GOAL OF THE EXERCISE >> Please copy every line below that contains the string "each".

DATASET SECTION >>
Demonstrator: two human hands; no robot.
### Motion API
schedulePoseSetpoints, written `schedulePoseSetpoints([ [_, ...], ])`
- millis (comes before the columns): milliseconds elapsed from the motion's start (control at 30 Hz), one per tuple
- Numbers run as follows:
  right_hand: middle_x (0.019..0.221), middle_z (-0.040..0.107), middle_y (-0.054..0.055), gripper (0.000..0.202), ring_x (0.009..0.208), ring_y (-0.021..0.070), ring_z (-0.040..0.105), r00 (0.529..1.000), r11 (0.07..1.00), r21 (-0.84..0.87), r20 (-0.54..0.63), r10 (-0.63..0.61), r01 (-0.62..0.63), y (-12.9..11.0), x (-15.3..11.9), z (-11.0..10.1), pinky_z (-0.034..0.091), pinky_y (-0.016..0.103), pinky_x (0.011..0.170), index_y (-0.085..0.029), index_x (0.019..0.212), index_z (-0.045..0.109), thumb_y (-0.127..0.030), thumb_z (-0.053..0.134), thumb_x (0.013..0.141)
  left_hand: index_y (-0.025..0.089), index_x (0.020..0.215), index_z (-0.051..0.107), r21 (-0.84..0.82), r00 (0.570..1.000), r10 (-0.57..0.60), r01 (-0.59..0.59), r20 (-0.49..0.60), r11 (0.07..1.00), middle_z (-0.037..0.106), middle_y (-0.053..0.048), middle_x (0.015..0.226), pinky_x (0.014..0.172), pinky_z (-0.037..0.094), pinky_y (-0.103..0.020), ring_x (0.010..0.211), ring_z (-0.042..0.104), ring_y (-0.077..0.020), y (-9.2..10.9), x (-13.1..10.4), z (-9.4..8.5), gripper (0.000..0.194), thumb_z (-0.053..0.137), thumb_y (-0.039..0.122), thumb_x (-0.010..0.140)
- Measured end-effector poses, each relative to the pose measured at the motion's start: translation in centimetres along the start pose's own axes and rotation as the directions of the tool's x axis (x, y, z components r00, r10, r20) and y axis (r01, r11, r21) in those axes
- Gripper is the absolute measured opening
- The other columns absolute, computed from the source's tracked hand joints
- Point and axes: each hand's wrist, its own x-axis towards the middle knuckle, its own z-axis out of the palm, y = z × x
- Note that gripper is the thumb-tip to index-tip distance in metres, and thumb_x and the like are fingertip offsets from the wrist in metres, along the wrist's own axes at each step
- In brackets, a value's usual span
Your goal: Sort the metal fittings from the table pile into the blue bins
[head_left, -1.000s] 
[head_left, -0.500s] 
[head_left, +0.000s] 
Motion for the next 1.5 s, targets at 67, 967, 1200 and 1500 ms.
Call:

RESULT BELOW >>
- Measured end-effector poses, each relative to the pose measured at the motion's start: translation in centimetres along the start pose's own axes and rotation as the directions of the tool's x axis (x, y, z components r00, r10, r20) and y axis (r01, r11, r21) in those axes
- Point and axes: each hand's wrist, its own x-axis towards the middle knuckle, its own z-axis out of the palm, y = z × x
- Note that gripper is the thumb-tip to index-tip distance in metres, and thumb_x and the like are fingertip offsets from the wrist in metres, along the wrist's own axes at each step

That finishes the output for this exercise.